George Carlin, "Stuff"
Earlier this morning, the heroes at ARC of Davidson County came to my house and took away a pile of furniture and bags upon bags of clothes. It was at least one carload and one truck bed of stuff, and now it's gone, I'm so happy it's gone, and I'm going to write it off on next year's taxes. Let's just all agree I donated, like, $5,000 worth of stuff.
The Ohio Players, "Fire"
But not everything I don't want to take with me is in good enough shape to be donated. You can't donate busted dressers or shirts with holes in them. That's a dick move, and you are a bad person if that's how you get rid of your garbage. What do I plan on doing with all of this junk? I'll take it to a dumpster like a responsible adult citizen, but a very real part of me just wants to set it on fire.
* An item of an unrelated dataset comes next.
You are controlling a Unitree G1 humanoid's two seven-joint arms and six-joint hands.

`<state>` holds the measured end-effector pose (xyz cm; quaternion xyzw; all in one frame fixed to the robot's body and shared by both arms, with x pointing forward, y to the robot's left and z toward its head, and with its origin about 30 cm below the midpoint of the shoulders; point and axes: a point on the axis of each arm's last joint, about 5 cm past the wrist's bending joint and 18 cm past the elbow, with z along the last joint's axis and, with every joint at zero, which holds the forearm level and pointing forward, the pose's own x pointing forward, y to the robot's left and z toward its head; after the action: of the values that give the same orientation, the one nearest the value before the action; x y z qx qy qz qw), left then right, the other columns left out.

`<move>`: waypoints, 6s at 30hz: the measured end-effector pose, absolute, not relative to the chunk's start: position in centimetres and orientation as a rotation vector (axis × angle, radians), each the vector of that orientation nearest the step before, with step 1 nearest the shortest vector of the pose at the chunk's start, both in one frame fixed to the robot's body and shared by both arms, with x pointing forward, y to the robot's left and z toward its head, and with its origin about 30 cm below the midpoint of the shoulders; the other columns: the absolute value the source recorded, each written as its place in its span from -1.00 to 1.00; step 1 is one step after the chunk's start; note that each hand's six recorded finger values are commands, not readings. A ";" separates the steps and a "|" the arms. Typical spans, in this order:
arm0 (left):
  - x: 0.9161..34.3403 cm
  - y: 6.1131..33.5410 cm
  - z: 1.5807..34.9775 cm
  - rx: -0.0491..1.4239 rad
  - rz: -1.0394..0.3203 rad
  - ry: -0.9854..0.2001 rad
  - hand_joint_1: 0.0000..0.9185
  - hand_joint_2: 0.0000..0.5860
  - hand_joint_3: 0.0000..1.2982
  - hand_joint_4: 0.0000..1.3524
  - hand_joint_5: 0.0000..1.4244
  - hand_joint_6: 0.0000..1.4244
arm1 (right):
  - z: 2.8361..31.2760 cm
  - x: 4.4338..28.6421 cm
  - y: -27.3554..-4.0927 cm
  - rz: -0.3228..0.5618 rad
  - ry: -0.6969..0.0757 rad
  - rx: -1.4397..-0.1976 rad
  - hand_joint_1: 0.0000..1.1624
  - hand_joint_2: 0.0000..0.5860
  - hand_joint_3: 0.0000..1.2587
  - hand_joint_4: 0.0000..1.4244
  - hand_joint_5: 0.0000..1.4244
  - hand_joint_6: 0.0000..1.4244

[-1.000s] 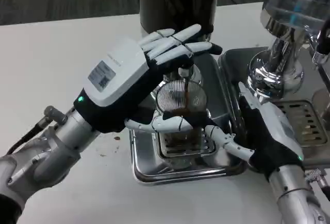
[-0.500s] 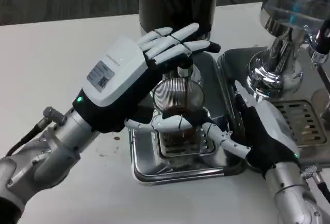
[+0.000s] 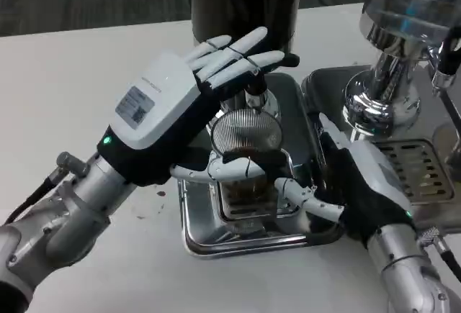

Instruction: Grasp the cup under the faucet to collect the drink, then remove the cup.

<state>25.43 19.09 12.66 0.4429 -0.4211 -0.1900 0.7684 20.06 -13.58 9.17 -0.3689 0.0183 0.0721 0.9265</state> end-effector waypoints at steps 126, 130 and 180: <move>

Backstreet Boys, "Everybody (Backstreet's Back)"
In spite of all the moving hassle, I'm glad it's happening. My present location has taken me too far out of town for comfort. I much prefer sirens to owls. You know what's scarier than turning into your driveway and being confronted by a giant, living possum? Nothing. Possums, apparently, are huge when they're not flat, and I hope to never see one out of the confines of a zoo ever again. Anyway, the weather's great, a grocery store will soon be within walking distance, and I will have friends mere blocks away. Backstreet's Back! Party at my place.